(Data entries)
++++++

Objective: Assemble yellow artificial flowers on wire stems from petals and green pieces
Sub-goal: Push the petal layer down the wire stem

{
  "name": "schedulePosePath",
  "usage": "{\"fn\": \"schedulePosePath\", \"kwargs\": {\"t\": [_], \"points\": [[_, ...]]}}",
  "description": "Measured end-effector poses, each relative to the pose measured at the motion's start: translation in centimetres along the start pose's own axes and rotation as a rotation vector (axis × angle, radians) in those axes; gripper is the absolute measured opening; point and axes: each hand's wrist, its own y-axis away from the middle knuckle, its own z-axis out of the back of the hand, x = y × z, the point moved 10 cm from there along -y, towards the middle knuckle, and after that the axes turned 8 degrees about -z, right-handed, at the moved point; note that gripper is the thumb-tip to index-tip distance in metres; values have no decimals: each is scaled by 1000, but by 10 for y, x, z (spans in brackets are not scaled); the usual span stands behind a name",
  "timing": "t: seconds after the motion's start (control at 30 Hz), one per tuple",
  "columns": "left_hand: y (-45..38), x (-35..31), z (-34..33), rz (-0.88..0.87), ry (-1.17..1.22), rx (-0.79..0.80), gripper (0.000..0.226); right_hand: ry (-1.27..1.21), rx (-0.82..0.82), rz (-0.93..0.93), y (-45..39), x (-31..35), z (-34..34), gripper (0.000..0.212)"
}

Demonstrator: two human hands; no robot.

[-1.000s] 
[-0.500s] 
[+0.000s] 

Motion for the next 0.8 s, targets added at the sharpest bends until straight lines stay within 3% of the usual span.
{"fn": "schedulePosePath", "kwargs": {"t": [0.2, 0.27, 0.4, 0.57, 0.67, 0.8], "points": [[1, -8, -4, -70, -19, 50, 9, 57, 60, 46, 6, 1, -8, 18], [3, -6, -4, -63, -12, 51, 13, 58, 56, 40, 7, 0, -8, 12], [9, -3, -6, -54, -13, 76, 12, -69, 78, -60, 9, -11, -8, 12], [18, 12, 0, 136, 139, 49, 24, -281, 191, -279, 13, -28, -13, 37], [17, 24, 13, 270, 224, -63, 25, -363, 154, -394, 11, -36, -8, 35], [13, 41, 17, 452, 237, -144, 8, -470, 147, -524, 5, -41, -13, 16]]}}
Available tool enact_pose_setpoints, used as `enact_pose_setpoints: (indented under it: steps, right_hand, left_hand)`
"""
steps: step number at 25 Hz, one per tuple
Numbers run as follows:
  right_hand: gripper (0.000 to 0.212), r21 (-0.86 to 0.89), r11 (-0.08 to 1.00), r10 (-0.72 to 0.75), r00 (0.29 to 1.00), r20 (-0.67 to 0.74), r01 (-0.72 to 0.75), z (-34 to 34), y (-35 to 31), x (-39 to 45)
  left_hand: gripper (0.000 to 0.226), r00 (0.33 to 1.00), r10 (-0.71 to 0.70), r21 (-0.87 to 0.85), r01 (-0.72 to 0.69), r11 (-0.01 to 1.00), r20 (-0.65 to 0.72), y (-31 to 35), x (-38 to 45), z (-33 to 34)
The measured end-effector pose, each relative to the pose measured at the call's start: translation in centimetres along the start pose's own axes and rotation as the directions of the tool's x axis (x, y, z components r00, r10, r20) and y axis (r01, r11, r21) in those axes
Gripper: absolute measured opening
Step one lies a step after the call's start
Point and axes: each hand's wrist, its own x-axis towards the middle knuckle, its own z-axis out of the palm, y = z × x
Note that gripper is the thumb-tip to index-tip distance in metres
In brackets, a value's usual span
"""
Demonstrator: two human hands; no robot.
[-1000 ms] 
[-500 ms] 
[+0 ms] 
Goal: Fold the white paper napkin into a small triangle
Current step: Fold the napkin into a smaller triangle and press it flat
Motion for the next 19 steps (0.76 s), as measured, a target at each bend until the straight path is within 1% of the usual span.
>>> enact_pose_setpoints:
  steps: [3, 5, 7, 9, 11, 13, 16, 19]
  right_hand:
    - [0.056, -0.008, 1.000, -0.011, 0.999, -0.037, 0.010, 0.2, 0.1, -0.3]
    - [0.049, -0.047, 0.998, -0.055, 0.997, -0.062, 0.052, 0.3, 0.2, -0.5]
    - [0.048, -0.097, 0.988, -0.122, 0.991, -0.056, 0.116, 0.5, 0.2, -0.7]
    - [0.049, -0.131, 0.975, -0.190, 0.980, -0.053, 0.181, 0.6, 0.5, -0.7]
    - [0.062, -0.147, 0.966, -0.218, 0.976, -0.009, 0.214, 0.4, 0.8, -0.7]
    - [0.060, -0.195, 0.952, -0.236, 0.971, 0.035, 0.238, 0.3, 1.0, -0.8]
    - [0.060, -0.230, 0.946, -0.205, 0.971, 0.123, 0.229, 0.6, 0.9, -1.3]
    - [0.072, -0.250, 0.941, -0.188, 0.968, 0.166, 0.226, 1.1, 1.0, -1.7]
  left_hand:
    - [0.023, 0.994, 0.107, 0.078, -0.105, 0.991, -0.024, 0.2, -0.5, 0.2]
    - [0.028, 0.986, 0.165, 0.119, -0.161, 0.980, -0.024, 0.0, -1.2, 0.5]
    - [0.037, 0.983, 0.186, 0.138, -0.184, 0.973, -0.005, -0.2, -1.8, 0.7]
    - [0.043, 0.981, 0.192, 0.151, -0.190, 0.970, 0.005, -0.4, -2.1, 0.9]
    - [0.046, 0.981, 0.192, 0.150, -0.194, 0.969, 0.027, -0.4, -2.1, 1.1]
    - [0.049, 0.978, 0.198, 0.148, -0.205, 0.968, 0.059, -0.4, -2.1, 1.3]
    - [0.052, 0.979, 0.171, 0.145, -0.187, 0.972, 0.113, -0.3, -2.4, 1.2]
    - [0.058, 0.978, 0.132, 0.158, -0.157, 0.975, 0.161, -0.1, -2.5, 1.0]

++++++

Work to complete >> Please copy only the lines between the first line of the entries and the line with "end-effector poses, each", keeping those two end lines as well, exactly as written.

Task result >>
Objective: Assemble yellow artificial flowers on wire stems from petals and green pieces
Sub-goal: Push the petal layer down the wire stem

{
  "name": "schedulePosePath",
  "usage": "{\"fn\": \"schedulePosePath\", \"kwargs\": {\"t\": [_], \"points\": [[_, ...]]}}",
  "description": "Measured end-effector poses, each relative to the pose measured at the motion's start: translation in centimetres along the start pose's own axes and rotation as a rotation vector (axis × angle, radians) in those axes; gripper is the absolute measured opening; point and axes: each hand's wrist, its own y-axis away from the middle knuckle, its own z-axis out of the back of the hand, x = y × z, the point moved 10 cm from there along -y, towards the middle knuckle, and after that the axes turned 8 degrees about -z, right-handed, at the moved point; note that gripper is the thumb-tip to index-tip distance in metres; values have no decimals: each is scaled by 1000, but by 10 for y, x, z (spans in brackets are not scaled); the usual span stands behind a name",

This answer is finished.